Oscar Rabin Band
This article needs additional citations for verification. (December 2018) (Learn how and when to remove this template message)
The Oscar Rabin Band was a popular British dance band.
Oscar Rabin formed his first band with Harry Davis, the Romany Five in 1922, performing at the Palais de Dance in Derby. Rabin played violin, but during the next decade he formed a dance band in which he began to play bass saxophone. The band was expanded during the 1930s. Actor Sam Kydd began his career as the band's master of ceremonies.
Rabin, short and fat, never led a band, nor was he regarded as more than a journeyman musician. His role was to run the business side. His partner Harry, who occasionally played guitar, was good with audiences. (Harry's daughter Beryl Davis became a professional singer, and moved to the US.) Billy Nicholls Sr. was a singer and would duet along side. However, the combination of the two men was a successful one and audiences took to them.
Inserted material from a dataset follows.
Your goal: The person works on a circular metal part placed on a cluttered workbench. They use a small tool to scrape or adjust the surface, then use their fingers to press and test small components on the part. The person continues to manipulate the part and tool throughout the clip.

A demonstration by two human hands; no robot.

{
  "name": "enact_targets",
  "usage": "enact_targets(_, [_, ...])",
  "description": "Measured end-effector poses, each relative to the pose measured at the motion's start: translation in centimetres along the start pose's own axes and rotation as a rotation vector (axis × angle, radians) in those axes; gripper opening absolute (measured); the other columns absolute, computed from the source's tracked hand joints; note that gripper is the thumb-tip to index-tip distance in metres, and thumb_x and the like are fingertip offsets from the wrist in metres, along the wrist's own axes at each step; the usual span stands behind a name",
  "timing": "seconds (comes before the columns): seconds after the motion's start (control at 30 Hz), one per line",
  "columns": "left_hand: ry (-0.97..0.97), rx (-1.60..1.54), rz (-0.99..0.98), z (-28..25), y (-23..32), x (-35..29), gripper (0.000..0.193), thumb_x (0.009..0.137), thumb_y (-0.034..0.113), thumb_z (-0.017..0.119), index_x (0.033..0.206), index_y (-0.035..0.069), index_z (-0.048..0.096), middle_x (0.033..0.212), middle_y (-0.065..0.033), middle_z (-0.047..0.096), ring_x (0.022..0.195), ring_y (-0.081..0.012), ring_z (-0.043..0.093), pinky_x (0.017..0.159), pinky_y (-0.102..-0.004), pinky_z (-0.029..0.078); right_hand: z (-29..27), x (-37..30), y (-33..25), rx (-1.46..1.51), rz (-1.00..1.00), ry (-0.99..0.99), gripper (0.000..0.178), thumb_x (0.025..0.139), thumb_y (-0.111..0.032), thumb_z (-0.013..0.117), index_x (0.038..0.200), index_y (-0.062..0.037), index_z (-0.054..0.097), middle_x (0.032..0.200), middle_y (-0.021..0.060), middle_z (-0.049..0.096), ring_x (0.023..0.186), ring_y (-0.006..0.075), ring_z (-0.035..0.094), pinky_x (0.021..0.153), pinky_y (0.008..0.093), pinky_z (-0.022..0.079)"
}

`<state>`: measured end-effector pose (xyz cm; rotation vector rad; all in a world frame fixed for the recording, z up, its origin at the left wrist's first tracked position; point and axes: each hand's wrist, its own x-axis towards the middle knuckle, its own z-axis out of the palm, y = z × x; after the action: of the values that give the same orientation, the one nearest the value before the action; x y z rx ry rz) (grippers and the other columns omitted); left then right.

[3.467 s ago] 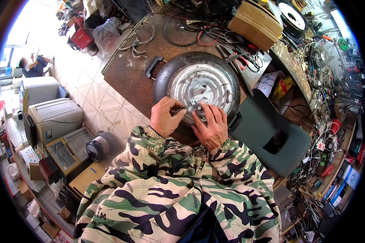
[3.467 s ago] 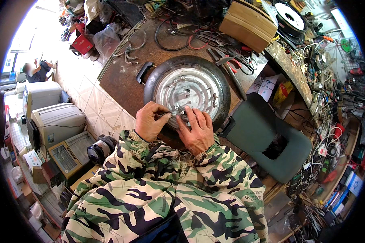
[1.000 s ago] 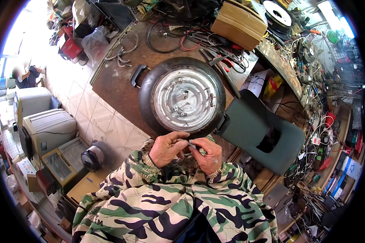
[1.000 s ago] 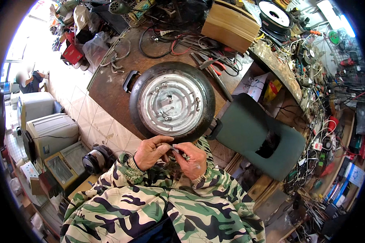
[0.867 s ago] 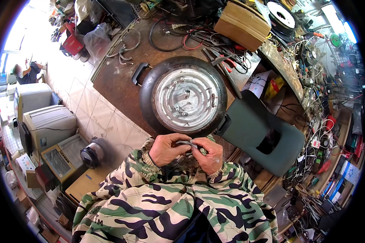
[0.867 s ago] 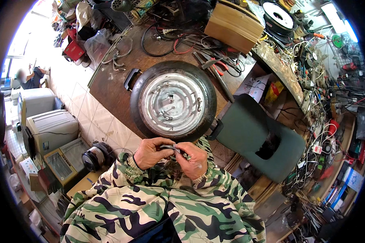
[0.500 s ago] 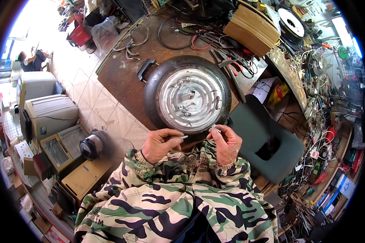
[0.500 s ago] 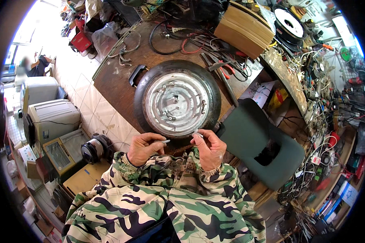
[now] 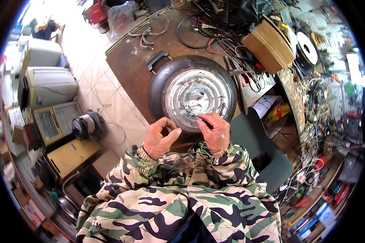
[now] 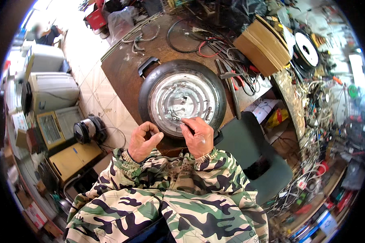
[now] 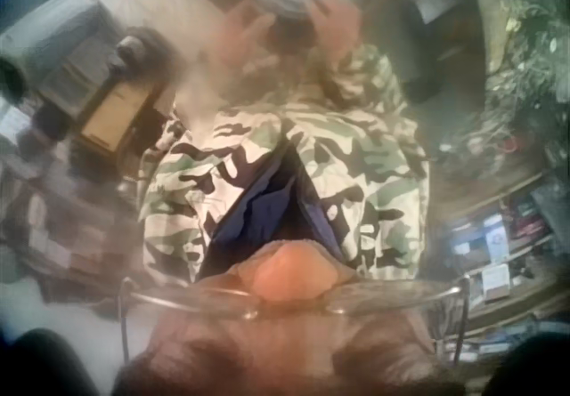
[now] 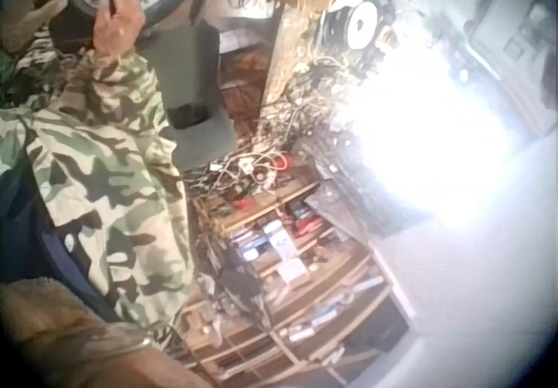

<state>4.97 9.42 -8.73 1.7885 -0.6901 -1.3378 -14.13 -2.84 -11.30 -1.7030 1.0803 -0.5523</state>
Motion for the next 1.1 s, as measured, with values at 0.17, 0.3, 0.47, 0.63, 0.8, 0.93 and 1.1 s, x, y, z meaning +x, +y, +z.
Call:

The band included Ken Mackintosh (alto saxophone), Bobby Benstead (trumpet), Ken Wray (trombone) Eric Jupp (piano/arranger), Kenny Clare (drums), Cecil Pressling (alto saxophone). The band usually consisted of fifteen members, with two or three vocalists. Occasionally popular instrumentalists joined the band, such as Don Rendell (tenor saxophone), Jimmy Deuchar (trumpet), and Arthur Greenslade (piano/arranger). Trombonist Ken Wray would later play with Ronnie Scott's big band. Vocalists included Dennis Hale, Marjorie Daw, Bernard Manning, Marion Davis, Mel Gaynor, Pattie Forbes, and Johnny Worth.
In 1953, Harry Davis left the band and the UK, breaking up a partnership that had lasted for 30 years, and went to live with his daughter and her husband in California. He was replaced by David Ede, a clarinet player who had been with the band for around five years. He was an arranger and formed a vocal quartet in the band. The band was invited to work at the Lyceum Ballroom on the Strand in central London, a job that lastedover five years. A residency involved six afternoon and six evening sessions per week.
In the late 1950s through the early 1960s, the band was resident at the Wimbledon Palais under the direction of David Ede and the management of Oscar's son Bernard. Personnel included Arthur Greenslade (piano), Sammy Stokes, Ron Prentice (bass), Freddy Adamson (drums), Don Sanford (guitar), Cecil Pressling (alto), Rex Morris (tenor), David Ede (alto and tenor), and Don Honeywill (baritone). The vocalists were Ray Pilgrim, Colin Day and Lorie Mann, with Mike Redway replacing Day and Barbara Kay replacing Mann. This was the period of the band's longest running BBC radio series, the Go Man Go program which ran weekly for four years. Sometime after 1957, Brian Haden joined the band, playing alto saxophone and clarinet.
In the mid 1960s, the band broke up after the death of David Ede, who drowned in a sailing accident off Blackpool. But the Rabin name in music was carried on with the Mike Rabin Band led by Oscar's grandson.